Is Choosing Education a Failure?
In today’s Nigeria, saying you want to study education is almost an admission of failure. It’s no longer a noble pursuit, but a fallback for those who "couldn’t get something better." Admission trends at universities tell the story - education courses have become some of the least competitive, and even among those enrolled, a troubling majority landed there by accident not choice.
This is a reflection of a deeper rot in our national values. A society that sees no honour in training teachers is a society that has written off its own future. Yet we pretend to be surprised when public schools crumble and the next generation flounders. The truth is, we’ve devalued education at its roots by neglecting the very people who make it happen.
Just this morning, I came across a Facebook thread where friends were discussing the risks of building a life in Nigeria’s public universities. One remarked that if you choose to teach in a Nigerian university, you must first secure your own oxygen mask, because no one is coming to save you. Another added that we must save ourselves before attempting to save the world.
The commentary struck me. It was painful, but it wasn’t new. Most of us in academia have internalised this quiet resignation. We no longer speak of reforms or movements; we speak of escape plans. We’ve stopped imagining a better university system and started crafting survival strategies. The shift is subtle, but the implications are seismic.
The danger of this collective despair is best captured by the analogy of a sinking ship. Instead of coming together to patch the holes, every passenger is now sawing off a plank to build their own canoe. It seems practical, rational, even, but what happens when everyone is off the ship? We forget that no one survives long in an ocean alone.
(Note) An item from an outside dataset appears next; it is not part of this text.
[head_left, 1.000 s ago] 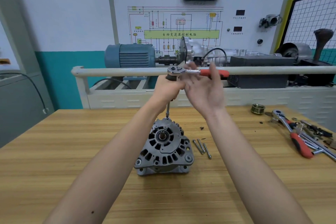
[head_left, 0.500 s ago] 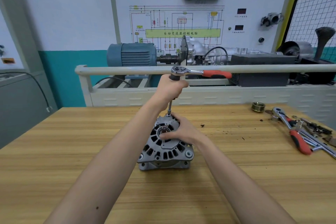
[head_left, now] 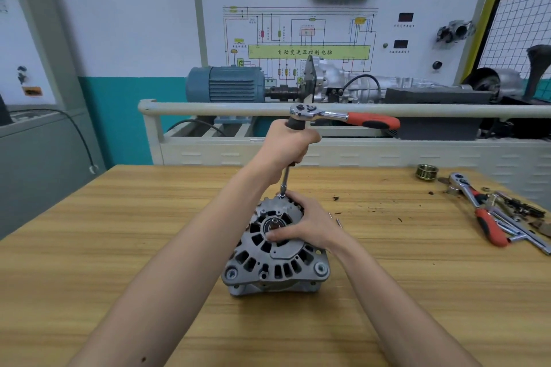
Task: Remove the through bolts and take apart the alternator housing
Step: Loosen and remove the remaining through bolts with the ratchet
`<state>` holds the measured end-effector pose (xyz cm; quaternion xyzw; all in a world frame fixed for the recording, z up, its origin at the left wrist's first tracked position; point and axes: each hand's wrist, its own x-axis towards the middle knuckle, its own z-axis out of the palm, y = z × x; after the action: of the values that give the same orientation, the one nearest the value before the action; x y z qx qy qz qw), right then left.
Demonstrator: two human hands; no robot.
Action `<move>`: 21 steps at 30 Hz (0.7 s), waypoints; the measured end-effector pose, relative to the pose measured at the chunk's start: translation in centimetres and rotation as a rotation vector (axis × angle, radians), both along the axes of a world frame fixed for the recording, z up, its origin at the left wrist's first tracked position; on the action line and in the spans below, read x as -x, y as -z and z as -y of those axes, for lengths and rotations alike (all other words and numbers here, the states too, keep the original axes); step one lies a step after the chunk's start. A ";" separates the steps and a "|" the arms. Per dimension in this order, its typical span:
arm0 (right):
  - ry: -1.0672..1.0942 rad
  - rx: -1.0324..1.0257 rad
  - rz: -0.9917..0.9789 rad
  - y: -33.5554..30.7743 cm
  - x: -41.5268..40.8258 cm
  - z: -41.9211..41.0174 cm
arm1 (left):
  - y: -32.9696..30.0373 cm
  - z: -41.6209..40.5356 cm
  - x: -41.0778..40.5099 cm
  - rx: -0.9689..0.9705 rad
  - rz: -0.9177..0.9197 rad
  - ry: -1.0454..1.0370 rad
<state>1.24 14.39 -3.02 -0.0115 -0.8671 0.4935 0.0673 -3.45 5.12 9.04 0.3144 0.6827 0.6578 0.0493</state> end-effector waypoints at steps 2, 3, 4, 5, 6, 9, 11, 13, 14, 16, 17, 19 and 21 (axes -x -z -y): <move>0.011 0.005 -0.011 0.3 -0.8 0.3 | 0.1 0.5 -0.9 -0.010 0.004 0.007; 0.022 -0.003 -0.015 0.4 -1.2 0.5 | 0.2 0.7 -1.3 -0.010 0.000 0.011; 0.026 -0.006 -0.017 0.4 -1.6 0.6 | 0.2 0.8 -1.7 -0.010 -0.006 0.018; 0.020 0.003 -0.018 0.6 -1.9 0.7 | 0.3 1.0 -2.0 -0.011 -0.010 0.027; 0.002 0.023 -0.018 0.6 -2.3 0.8 | 0.3 1.1 -2.3 -0.011 -0.013 0.033; -0.054 0.101 -0.027 -0.6 -3.6 0.9 | 0.2 1.4 -2.8 -0.014 -0.020 0.049; -0.026 0.289 -0.185 -2.9 -4.3 0.8 | 0.2 1.5 -2.8 -0.023 -0.016 0.058; -0.080 0.677 -0.452 -6.2 -5.0 0.0 | 0.3 1.6 -2.5 -0.039 -0.006 0.063; -0.156 0.871 -0.574 -8.0 -5.4 -0.5 | 0.4 1.7 -2.5 -0.044 -0.004 0.064; -0.281 1.145 -0.730 -11.3 -5.7 -1.4 | 0.7 1.6 -2.2 -0.047 -0.017 0.058; -0.296 1.254 -0.750 -12.8 -5.6 -1.6 | 0.8 1.4 -2.2 -0.046 -0.028 0.057; -0.299 1.512 -0.640 -15.3 -4.6 -2.0 | 1.0 1.3 -2.2 -0.052 -0.039 0.051; -0.367 1.770 -0.442 -17.2 -2.9 -1.9 | 1.0 1.6 -2.0 -0.066 -0.052 0.064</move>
<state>4.16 16.28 14.15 0.1727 -0.1305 0.9691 0.1185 -1.43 3.56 8.06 0.3542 0.6514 0.6696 0.0422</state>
This self-preservation instinct is understandable, especially when the system punishes excellence and rewards mediocrity. But it is also short-sighted. Nigeria’s educational decay won’t be solved by individual escape; it requires systemic courage. And that courage has to begin with reclaiming the dignity of education and of educators.
We must ask ourselves uncomfortable questions: Why are the best students avoiding education degrees? Why do those who teach at our universities need side hustles to survive? Why are lecturers who should be national assets becoming national afterthoughts? If we fail to confront these questions, we will continue spiraling.
This is not an ideological rant, before someone accuses me of being socialist, it is a national emergency. Countries that have progressed in the last century, Finland, South Korea, Singapore, did not do so by abandoning their teachers. They made them the centrepiece of national development. Here, we’ve done the opposite. We’ve turned education into a graveyard for unfulfilled dreams.
But it doesn’t have to stay this way. Rebuilding starts with a shift in mindset. We must restore honour to teaching as soon as we can, not through slogans, but through deliberate restructuring - decent salaries, professional respect, funding for research, and career pathways that reward merit. We must stop treating education as a burden and start treating it as the bridge to every other sector.
Until we do that, we remain the nation cutting up its own lifeboat, hoping to drift to safety. It won’t work. And when the waters rise, we’ll all find out, some too late, that abandoning education was never an escape. It was a national suicide note.